Whenever application security is mentioned, people think of securing applications against some of the most frequent attacks such as injection, broken authentication, sensitive data exposure, and the like. However, while these attacks are prevalent, knowing how to protect your application from them alone will not be sufficient – especially when you’re running MySQL. Today we are going to look at a different side of security – we are going to look into how to properly secure MySQL.
As MySQL security is a pretty big thing, treat this post as the start of a series of posts regarding MySQL security measures. We will not cover everything, but this post should provide the foundation of some of MySQL’s security measures.
Why Do You Need to Secure MySQL?
First of all, we must answer the question why we would want to secure MySQL. After all, if we secure our application against the most prevalent threats, we should be safe, right? Well, yes and no.
You see, when you secure your application against certain attacks, you make sure that the attackers have a harder time penetrating the defenses of your application – in order to secure your database though, protecting against such attacks will not be sufficient. Securing your database might be the last straw that could save your application (and your database!) from destruction.
How Do I Secure MySQL?
Now, onto the burning question. How do you actually secure MySQL?
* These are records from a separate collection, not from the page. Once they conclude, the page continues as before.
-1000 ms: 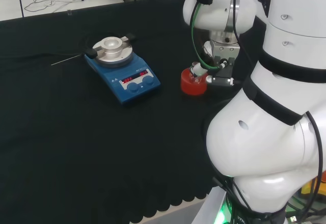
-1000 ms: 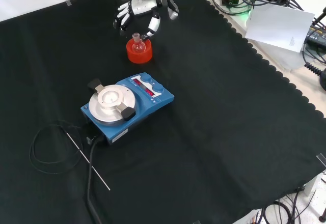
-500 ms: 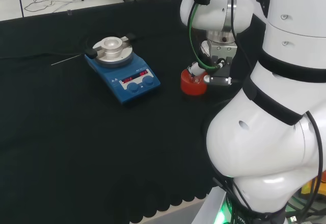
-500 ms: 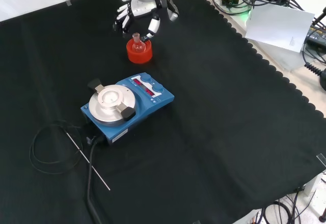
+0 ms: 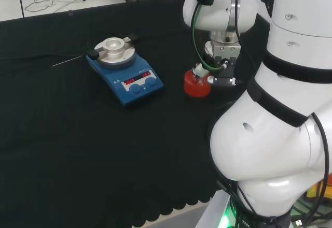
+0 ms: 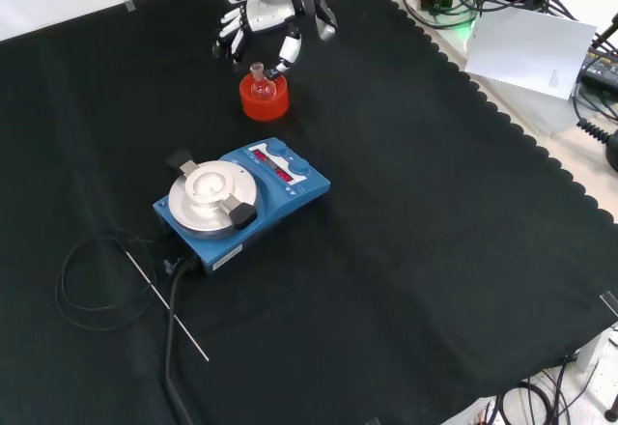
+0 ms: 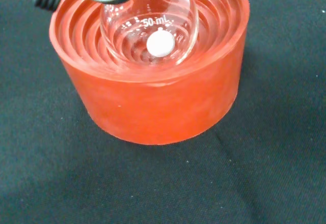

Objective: Pick up the round-bottom flask.

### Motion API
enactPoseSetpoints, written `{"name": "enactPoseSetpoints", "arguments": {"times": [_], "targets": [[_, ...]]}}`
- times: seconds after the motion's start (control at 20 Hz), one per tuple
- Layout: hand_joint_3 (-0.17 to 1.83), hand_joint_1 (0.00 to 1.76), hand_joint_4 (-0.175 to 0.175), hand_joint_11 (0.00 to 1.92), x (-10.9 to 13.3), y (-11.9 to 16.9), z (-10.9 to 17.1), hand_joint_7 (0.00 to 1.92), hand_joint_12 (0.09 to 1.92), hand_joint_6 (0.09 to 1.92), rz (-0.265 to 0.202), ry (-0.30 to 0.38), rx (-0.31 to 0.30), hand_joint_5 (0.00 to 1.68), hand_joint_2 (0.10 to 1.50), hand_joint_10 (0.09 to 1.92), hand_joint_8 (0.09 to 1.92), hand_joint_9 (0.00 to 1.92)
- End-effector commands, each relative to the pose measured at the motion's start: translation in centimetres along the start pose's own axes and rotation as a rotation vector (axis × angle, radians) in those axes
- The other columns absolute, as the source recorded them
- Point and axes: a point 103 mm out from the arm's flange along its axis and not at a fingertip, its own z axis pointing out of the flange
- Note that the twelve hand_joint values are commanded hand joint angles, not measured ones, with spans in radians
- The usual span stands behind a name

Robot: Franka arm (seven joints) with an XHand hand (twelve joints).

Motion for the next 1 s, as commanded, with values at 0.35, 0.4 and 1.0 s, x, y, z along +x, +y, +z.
{"name": "enactPoseSetpoints", "arguments": {"times": [0.35, 0.4, 1.0], "targets": [[0.63, 0.89, -0.071, 0.19, 0.4, 0.1, -0.4, 0.25, 1.38, 0.7, 0.006, -0.02, -0.016, 0.9, 0.7, 0.66, 0.64, 0.48], [0.63, 0.9, -0.075, 0.2, 0.3, 0.1, -0.4, 0.25, 1.38, 0.7, 0.008, -0.02, -0.015, 0.92, 0.7, 0.66, 0.64, 0.48], [0.67, 1.09, 0.074, 0.3, 0.6, -0.5, -3.0, 0.32, 1.34, 1.0, 0.014, -0.05, -0.051, 1.09, 0.74, 0.61, 0.64, 0.57]]}}
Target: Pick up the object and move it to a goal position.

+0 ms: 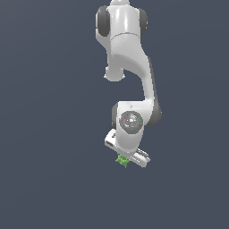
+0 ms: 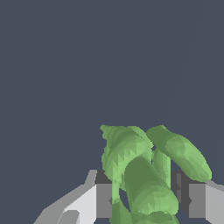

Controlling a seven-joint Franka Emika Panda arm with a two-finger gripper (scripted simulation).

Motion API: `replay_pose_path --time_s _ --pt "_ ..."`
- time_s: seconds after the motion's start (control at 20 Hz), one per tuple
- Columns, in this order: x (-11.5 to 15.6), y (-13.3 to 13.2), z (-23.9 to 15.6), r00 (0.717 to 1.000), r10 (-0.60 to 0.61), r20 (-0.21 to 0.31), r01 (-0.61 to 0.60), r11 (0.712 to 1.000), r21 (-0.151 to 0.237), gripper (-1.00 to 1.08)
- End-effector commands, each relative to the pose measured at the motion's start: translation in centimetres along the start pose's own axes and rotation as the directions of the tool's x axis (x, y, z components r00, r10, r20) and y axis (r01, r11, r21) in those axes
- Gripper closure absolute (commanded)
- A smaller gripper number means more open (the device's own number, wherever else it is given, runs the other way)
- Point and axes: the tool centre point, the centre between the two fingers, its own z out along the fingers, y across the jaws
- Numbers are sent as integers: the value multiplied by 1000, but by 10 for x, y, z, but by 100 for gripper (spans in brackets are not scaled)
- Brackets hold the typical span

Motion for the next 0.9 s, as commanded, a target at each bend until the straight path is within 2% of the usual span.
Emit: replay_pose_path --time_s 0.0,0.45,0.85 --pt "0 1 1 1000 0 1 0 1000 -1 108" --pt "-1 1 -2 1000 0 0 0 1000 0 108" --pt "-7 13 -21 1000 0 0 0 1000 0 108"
When thinking about the security of your MySQL instance(s), you should consider a wide range of possible options. Fortunately, some of those options are not even limited to MySQL meaning that they will be applicable in other scenarios too! We will start with the general things.
MySQL Security – General
When securing MySQL, keep in mind that it uses security-based Access Control Lists (ACLs) for operations performed by users (Access Control Lists are a list of permissions associated with an object). Here’s how to take care of a couple of the most basic security issues:
- Secure the initial MySQL account – this is very obvious, but you should ensure that the root account has a password. The root account may or may not have a password when MySQL is first installed – you can figure out what the password is by checking the error log, then change it to a stronger one if you wish. All of the other accounts should have passwords too.
- Never store passwords inside any MySQL databases in plain text – use a one-way hashing function like BCrypt.
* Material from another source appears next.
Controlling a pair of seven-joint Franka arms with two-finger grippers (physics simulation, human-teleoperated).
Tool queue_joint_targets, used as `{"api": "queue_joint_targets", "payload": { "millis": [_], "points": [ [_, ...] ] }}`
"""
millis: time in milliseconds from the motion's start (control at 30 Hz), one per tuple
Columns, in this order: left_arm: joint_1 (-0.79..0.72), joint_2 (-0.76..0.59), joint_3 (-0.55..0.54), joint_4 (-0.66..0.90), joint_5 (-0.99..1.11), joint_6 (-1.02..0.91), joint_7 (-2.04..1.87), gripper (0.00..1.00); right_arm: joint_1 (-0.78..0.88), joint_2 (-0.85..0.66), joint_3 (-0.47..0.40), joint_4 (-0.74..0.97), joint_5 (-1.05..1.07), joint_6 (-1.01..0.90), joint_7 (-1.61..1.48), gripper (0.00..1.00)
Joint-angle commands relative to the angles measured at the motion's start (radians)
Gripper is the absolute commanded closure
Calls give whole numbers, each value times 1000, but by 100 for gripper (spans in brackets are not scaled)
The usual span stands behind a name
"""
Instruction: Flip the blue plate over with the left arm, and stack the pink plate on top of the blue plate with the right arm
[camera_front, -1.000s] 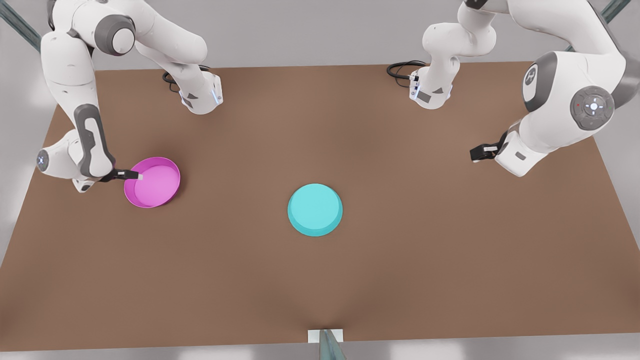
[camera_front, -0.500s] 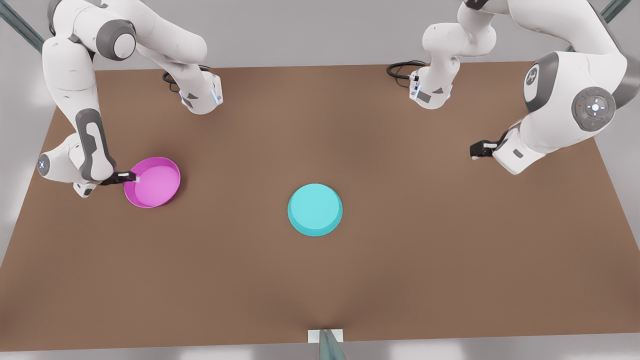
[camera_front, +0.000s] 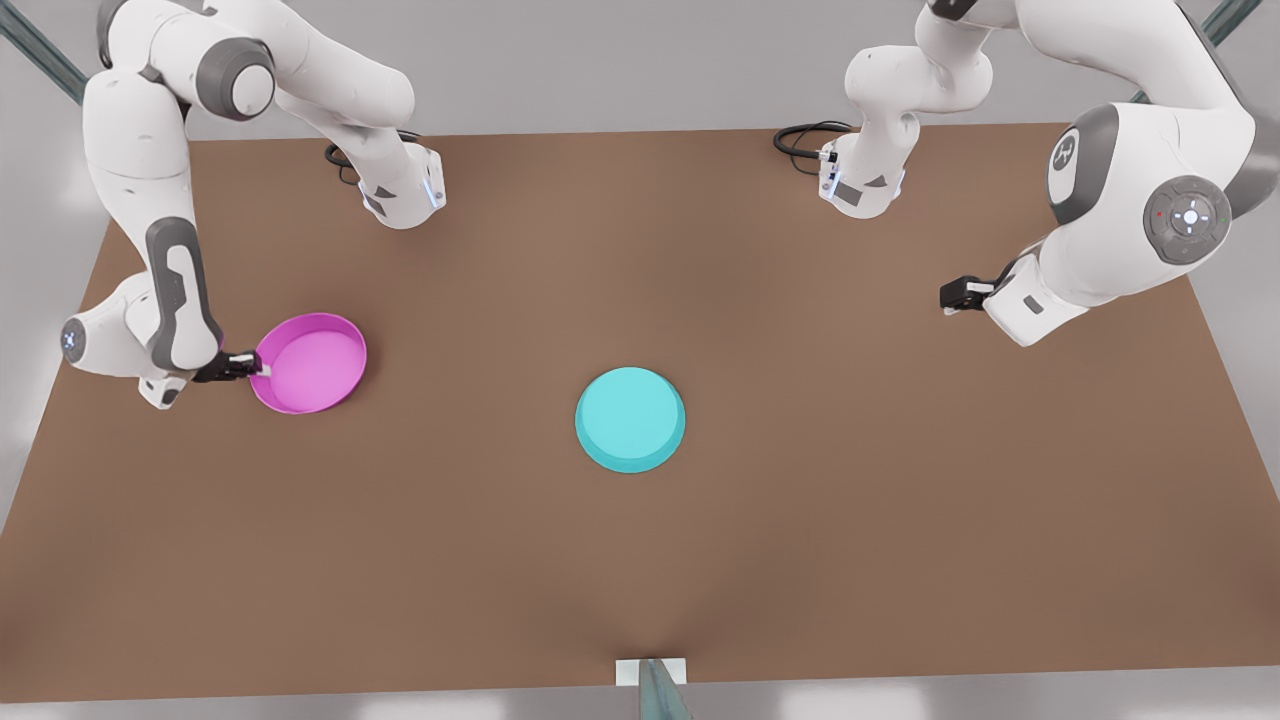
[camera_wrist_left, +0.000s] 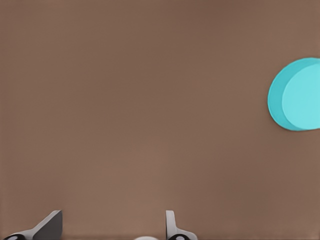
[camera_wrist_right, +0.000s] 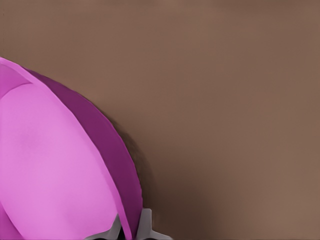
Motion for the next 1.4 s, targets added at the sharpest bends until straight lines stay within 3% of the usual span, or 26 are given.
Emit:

- Do not grant any users access to the user table in the mysql database (the root user is an exception).
Also, familiarize yourself with Access Control and Account Management in MySQL. This subject deserves an entire book in and of itself, but the basic things you should know include:
- Controlling access in MySQL;
- Creating, altering, and removing users;
- Granting and revoking privileges to and from users;
- Knowing how to check what privileges are assigned;
- What account categories are;
- What reserved accounts are;
- What roles are;
- How password management works;
- How account locking works;
- Taking a glance into the security plugins offered by MySQL;
- Knowing how to secure MySQL backups.
As far as MySQL security is concerned, backups should also be covered.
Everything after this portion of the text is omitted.